• WORK REQUIRED: What lines of the material hold the string "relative"? Pull each of them out.

• GIVEN RECORDS:

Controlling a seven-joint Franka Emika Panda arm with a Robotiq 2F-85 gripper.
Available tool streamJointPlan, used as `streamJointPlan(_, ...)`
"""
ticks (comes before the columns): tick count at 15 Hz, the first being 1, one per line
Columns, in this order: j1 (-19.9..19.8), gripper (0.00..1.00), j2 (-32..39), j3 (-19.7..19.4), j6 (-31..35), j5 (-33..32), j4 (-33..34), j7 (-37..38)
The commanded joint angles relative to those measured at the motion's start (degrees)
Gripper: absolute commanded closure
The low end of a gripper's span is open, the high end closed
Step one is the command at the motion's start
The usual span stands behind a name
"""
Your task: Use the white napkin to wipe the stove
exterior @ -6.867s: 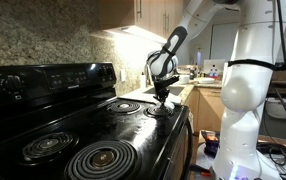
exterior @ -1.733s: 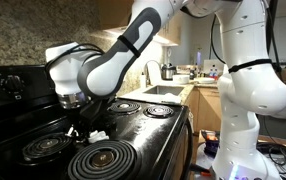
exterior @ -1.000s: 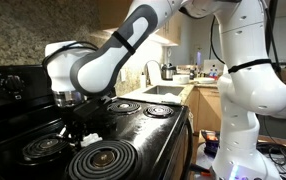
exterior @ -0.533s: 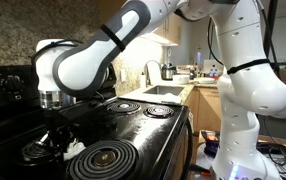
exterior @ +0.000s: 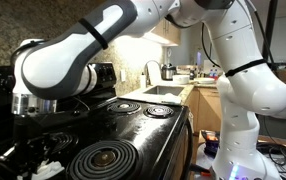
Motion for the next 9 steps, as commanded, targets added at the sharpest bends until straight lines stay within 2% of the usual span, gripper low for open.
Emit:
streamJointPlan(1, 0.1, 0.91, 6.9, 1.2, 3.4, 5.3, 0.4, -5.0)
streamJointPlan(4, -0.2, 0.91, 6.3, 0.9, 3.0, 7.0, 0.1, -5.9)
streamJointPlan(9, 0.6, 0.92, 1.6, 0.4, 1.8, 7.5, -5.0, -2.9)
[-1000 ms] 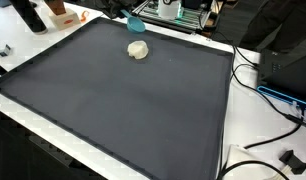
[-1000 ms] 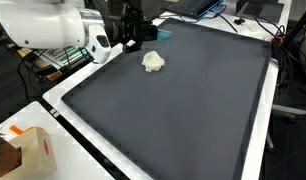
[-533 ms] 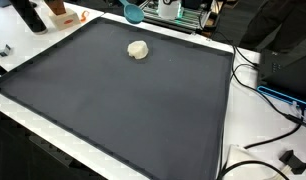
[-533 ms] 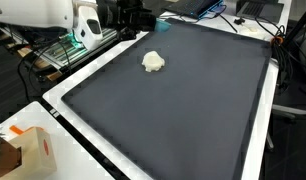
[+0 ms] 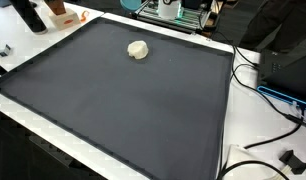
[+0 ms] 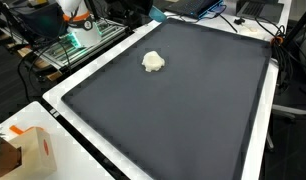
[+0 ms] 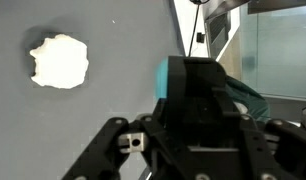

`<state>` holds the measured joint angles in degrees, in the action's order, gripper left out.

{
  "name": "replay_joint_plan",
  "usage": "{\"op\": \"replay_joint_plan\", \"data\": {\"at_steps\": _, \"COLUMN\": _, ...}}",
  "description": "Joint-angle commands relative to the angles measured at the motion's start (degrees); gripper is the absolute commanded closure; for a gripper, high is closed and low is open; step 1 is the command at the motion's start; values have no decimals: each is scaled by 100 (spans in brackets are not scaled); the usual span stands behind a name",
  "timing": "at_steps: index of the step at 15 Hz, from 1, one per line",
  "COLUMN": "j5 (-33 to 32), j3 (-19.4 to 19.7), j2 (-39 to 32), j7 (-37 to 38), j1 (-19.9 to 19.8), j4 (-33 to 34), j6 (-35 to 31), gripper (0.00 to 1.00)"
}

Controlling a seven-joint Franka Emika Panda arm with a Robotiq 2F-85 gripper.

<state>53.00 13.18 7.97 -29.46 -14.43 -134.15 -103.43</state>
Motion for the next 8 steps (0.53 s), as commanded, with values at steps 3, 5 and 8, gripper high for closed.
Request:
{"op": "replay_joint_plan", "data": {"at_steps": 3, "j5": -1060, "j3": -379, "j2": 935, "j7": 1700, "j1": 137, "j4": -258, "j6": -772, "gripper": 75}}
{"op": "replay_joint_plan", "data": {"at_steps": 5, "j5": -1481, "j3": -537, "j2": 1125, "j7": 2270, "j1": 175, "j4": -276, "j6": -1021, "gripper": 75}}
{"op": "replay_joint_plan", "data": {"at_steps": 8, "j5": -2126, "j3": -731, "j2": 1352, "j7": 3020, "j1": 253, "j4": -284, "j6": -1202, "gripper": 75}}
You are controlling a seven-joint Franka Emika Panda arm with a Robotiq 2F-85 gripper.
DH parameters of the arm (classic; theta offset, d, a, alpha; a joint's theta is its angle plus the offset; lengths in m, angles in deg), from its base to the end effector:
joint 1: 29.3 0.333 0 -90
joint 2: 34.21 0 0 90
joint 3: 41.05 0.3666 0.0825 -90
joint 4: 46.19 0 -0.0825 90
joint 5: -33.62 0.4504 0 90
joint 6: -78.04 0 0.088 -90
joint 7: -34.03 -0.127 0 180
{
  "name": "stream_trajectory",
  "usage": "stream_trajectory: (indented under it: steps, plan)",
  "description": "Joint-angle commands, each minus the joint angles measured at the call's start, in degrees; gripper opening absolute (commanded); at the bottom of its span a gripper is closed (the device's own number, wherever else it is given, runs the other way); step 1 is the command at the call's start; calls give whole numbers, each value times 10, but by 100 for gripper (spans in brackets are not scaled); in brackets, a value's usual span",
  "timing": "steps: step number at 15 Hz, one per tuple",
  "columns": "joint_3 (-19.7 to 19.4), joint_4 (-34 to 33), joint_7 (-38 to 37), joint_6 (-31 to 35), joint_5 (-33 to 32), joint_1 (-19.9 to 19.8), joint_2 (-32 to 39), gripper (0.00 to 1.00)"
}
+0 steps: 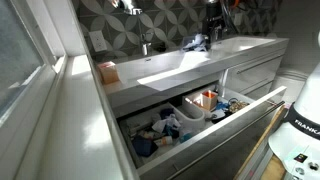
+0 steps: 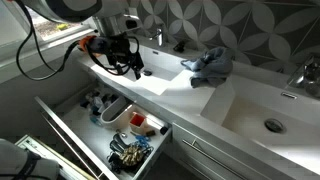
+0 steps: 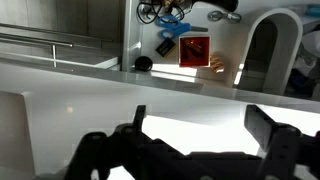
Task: Pick up one white handkerchief from the open drawer and put it on the bathroom counter
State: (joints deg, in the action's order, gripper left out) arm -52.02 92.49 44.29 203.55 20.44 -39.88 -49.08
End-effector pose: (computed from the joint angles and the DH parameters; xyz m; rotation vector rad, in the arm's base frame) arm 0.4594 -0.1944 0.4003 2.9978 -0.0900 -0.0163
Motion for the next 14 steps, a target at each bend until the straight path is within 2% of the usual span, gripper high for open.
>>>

• SOLUTION FOR THIS PROBLEM:
The commanded joint angles relative to those measured at the motion's start (degrees)
  "description": "Joint-angle commands relative to the angles measured at the motion's start (degrees); gripper is the absolute commanded closure; for a gripper, high is closed and low is open; step 1 is the command at the motion's start; values have no decimals: each is scaled by 100 (spans in brackets are not scaled); the usual span stands behind a name",

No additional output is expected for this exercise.